● Work item
Whenever a line in the data below includes the string "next", copy it out.

● Dataset entries
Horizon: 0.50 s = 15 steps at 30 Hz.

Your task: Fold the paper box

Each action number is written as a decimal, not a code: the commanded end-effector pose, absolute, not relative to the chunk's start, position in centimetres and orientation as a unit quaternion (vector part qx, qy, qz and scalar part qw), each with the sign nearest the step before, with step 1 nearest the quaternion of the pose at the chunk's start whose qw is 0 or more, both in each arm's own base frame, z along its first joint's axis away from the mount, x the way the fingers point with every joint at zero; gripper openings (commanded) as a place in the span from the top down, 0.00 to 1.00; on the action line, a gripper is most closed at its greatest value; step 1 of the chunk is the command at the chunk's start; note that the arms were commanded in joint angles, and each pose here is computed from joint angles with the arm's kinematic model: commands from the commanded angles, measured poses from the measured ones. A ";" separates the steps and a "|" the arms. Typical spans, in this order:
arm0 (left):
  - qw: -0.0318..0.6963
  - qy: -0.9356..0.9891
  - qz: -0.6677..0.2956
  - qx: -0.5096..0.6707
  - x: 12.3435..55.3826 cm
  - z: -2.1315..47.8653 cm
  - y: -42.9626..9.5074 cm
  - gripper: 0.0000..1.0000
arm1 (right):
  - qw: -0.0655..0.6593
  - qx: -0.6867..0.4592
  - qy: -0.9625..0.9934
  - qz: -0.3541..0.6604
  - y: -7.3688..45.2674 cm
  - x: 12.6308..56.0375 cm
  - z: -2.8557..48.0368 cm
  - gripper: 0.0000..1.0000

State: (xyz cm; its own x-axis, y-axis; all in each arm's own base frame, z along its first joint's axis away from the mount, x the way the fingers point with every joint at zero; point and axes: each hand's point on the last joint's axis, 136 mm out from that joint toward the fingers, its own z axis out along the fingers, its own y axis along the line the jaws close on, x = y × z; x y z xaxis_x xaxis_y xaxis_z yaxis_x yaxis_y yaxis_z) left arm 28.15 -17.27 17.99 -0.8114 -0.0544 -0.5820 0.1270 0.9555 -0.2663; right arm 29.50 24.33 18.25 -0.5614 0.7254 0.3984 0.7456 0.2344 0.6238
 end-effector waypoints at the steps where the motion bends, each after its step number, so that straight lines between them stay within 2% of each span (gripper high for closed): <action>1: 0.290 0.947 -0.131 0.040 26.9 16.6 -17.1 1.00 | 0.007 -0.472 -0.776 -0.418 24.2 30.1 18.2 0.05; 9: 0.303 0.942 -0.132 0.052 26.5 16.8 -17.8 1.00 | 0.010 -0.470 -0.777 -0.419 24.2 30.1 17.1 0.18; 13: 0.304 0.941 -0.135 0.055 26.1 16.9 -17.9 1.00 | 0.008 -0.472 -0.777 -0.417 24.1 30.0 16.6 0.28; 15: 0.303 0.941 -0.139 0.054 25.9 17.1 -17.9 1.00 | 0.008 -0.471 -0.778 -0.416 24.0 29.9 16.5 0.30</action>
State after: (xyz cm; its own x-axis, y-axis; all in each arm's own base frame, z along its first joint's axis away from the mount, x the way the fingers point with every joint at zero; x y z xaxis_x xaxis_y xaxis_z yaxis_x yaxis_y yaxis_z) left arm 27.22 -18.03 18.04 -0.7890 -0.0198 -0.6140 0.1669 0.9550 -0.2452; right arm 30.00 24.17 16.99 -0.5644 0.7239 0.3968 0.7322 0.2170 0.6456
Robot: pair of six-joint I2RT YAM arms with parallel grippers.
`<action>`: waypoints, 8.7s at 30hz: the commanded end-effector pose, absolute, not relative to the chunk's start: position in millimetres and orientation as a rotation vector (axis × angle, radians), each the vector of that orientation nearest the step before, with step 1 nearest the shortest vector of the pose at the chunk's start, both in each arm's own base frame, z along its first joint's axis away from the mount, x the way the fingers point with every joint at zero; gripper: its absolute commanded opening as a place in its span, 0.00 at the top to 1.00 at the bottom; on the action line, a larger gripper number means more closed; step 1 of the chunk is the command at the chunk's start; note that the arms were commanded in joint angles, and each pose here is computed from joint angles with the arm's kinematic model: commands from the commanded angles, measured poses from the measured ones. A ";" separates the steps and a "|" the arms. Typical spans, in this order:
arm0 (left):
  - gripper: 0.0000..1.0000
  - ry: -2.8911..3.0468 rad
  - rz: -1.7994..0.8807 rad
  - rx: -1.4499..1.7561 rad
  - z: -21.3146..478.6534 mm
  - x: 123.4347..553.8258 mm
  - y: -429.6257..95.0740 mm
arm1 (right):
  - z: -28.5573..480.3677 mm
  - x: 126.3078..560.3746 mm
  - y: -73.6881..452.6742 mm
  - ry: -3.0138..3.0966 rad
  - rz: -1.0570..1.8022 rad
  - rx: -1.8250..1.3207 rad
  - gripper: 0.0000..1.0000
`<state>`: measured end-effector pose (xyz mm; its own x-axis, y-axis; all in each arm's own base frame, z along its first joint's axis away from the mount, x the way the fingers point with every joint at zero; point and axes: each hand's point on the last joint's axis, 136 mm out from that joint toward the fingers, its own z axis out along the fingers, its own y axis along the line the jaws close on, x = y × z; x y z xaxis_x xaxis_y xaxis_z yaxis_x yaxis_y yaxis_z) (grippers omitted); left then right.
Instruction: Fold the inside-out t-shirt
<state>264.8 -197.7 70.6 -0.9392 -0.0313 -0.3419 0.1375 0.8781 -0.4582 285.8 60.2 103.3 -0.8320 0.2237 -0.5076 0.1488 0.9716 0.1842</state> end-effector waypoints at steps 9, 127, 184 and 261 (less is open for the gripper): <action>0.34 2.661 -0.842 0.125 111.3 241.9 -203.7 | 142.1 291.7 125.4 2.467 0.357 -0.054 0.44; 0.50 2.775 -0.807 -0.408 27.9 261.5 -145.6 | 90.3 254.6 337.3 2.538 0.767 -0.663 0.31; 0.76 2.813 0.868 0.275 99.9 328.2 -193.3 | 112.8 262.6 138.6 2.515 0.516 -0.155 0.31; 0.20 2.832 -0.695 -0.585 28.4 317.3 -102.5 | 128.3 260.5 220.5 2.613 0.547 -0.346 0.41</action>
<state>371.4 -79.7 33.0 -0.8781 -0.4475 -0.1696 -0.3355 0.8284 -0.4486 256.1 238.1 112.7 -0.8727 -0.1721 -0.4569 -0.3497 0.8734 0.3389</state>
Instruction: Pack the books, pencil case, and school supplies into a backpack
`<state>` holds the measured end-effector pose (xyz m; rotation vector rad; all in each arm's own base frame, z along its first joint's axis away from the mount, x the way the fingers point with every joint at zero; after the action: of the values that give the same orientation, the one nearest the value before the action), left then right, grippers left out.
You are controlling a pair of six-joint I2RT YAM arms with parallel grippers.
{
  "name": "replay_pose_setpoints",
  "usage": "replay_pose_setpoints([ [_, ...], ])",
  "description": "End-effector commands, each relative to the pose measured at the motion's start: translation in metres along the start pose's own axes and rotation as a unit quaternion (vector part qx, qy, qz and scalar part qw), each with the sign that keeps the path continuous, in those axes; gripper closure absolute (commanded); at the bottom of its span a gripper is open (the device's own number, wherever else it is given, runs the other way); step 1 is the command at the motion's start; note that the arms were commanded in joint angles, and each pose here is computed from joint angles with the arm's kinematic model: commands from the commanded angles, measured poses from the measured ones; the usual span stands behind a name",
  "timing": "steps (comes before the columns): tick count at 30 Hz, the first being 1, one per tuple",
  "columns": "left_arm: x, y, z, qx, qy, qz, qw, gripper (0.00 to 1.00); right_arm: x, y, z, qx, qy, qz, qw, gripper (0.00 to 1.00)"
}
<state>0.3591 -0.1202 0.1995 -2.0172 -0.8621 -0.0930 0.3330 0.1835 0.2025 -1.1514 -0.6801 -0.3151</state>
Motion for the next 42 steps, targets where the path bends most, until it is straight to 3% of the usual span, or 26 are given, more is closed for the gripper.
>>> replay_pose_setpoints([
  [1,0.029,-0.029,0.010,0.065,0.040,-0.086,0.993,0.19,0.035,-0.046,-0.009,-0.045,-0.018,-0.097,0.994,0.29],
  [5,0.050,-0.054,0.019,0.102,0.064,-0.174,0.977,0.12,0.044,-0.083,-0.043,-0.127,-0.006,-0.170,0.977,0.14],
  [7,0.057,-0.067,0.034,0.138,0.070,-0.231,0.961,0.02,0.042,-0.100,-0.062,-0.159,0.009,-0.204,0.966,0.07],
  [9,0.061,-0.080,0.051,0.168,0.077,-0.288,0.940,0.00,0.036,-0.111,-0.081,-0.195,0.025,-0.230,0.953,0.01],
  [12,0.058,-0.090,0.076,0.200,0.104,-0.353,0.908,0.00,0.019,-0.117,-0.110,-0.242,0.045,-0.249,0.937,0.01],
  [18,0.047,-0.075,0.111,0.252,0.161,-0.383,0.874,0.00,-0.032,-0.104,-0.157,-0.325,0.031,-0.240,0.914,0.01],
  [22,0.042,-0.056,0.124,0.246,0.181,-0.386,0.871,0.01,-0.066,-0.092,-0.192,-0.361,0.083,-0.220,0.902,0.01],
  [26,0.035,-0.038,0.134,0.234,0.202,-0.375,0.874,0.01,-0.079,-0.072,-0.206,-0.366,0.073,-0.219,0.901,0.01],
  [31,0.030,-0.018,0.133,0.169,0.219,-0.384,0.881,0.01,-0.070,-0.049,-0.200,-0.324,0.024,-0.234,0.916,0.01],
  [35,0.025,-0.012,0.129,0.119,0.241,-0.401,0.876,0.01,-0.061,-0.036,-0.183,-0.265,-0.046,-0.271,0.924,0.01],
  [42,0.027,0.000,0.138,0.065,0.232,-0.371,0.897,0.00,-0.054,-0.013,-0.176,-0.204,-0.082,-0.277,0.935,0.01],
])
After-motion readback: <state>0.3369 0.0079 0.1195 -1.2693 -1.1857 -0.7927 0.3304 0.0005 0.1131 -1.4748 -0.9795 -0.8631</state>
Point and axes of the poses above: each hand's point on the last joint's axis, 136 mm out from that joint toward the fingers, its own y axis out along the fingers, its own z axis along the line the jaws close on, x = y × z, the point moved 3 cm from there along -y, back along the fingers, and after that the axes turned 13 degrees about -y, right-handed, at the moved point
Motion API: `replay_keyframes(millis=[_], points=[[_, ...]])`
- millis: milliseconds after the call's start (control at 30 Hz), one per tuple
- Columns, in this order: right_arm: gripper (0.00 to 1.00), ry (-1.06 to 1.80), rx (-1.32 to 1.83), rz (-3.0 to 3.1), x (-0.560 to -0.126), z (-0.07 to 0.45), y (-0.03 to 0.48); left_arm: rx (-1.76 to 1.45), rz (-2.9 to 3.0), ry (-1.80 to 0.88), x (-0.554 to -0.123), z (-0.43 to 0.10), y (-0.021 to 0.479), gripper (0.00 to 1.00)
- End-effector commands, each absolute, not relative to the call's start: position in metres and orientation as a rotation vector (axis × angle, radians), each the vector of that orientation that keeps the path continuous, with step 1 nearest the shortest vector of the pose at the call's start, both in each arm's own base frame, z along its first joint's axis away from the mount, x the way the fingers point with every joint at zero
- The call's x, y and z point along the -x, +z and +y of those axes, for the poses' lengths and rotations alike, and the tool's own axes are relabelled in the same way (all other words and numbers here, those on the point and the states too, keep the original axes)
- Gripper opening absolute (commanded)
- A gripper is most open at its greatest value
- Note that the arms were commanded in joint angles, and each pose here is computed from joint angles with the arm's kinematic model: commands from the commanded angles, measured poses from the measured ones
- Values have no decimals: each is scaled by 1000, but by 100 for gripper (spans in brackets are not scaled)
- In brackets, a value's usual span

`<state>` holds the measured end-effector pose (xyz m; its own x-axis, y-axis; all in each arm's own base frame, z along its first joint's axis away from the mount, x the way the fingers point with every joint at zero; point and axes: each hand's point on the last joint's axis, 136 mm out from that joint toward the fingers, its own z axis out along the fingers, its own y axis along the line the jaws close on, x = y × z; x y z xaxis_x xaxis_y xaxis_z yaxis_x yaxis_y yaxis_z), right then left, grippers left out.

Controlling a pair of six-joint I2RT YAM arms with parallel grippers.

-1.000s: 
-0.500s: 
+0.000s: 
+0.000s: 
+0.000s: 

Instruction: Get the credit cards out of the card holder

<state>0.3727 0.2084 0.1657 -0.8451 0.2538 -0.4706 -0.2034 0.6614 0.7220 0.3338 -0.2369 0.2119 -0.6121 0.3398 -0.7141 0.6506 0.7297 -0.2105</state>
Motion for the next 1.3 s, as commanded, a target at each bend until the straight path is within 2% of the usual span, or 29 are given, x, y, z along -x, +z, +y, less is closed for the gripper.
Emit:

● Task output
Motion for the next 42 steps, targets where the path bends most, until it is straight to 3% of the usual span, or 26 are given, more is closed for the gripper.
Motion for the next 1.3 s, as commanded, a target at each bend until the straight path is within 2% of the usual span, or 29 are given, x, y, z along -x, +z, +y, less is closed for the gripper.

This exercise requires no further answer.